A single figure is the whole answer: the number of lines in the entries that contain "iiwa".

Records from a data collection:
Start of Block
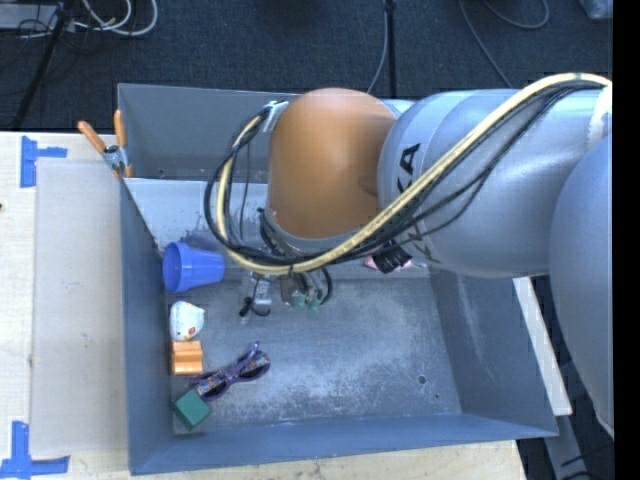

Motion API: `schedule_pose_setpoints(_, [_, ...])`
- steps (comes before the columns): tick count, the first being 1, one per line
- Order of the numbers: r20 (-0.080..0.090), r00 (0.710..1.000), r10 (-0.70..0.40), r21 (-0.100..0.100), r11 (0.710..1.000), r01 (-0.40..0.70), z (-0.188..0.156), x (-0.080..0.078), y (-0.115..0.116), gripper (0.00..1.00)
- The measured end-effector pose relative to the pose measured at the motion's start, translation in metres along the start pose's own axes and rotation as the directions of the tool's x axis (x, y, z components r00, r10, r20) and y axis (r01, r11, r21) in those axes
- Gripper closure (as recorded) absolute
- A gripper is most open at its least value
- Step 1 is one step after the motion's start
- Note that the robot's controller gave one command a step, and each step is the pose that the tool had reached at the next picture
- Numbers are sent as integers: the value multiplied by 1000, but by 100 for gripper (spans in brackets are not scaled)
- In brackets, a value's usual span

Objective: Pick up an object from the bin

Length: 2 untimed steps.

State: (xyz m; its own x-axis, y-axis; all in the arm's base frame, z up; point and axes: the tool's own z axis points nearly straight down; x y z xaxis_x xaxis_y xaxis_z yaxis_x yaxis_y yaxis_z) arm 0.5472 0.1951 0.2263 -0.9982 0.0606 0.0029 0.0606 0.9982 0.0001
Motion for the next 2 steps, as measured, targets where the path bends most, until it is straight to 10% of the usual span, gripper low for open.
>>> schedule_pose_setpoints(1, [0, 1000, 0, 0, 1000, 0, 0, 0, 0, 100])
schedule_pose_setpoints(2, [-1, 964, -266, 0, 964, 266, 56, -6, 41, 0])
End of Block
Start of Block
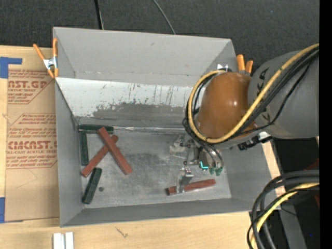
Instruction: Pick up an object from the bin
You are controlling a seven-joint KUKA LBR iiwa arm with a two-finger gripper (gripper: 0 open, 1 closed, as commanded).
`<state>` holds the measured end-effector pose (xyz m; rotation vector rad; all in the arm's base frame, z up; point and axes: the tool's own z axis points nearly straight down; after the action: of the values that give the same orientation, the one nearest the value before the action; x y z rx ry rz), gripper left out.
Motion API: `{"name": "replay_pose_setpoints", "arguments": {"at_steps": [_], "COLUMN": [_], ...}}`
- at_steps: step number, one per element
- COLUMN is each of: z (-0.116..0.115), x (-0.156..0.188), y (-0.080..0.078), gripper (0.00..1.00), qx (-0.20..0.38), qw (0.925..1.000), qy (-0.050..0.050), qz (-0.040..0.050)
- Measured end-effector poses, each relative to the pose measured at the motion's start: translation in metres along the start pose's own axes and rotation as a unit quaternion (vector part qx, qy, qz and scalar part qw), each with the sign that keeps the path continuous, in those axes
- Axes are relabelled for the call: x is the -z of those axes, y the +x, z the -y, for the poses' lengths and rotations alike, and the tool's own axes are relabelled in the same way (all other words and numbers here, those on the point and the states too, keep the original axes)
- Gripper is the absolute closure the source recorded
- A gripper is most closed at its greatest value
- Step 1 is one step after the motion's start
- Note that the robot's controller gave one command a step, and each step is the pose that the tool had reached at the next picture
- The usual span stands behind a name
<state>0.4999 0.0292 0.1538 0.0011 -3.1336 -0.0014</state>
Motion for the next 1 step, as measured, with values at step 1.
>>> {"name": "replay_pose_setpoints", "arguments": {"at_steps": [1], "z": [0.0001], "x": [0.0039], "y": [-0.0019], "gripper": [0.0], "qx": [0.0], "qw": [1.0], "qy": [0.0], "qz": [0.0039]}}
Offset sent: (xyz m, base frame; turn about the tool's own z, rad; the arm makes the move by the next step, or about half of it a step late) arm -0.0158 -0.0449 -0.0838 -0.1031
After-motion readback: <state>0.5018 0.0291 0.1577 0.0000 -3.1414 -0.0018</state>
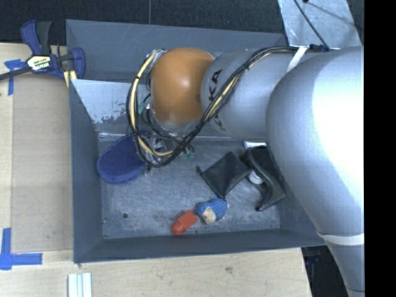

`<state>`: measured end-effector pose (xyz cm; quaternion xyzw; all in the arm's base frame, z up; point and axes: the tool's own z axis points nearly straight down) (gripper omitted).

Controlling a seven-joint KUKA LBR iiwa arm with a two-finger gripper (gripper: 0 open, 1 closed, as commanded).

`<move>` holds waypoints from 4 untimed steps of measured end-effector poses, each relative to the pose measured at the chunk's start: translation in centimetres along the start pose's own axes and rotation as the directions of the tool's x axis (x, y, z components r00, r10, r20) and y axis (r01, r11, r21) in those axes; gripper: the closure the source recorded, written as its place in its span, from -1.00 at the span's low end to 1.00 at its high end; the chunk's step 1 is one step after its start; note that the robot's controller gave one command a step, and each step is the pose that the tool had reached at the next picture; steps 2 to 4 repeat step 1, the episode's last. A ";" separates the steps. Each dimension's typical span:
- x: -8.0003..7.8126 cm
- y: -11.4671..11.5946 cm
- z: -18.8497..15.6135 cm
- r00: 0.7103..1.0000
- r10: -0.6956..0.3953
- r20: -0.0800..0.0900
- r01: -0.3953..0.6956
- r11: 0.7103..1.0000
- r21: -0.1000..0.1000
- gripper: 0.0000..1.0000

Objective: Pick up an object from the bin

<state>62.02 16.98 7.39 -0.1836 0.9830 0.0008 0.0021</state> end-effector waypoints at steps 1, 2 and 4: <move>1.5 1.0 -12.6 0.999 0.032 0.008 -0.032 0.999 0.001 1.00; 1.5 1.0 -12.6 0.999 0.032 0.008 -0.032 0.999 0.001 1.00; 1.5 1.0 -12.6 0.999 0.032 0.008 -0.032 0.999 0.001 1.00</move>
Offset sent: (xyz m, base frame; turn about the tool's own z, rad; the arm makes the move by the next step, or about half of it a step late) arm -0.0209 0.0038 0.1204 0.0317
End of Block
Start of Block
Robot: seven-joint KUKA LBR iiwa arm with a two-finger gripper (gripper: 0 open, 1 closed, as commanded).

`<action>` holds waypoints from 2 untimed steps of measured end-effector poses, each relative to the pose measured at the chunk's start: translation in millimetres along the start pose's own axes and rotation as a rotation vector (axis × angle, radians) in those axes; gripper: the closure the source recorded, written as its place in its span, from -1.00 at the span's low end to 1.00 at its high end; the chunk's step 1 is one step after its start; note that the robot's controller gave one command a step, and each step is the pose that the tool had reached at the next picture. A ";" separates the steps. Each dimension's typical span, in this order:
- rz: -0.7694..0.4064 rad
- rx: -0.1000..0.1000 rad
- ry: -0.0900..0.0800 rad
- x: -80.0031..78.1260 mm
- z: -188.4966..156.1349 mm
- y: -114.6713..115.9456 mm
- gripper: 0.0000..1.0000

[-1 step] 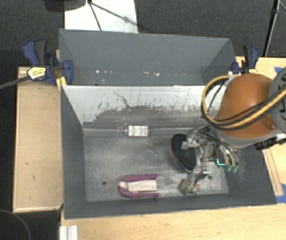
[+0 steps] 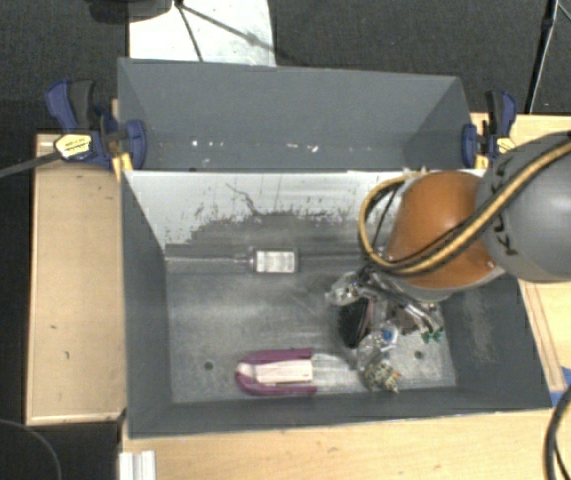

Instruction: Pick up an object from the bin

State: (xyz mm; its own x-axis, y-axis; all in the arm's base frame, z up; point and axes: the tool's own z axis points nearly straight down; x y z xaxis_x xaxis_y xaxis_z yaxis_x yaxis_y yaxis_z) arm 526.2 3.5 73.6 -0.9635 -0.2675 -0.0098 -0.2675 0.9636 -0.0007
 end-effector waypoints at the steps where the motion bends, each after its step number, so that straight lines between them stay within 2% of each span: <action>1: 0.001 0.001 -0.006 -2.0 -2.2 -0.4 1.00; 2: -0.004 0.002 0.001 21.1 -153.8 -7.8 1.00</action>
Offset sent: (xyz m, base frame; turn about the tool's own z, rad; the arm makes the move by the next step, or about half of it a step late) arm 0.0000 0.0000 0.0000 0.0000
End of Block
REPLY TO THE TASK: 3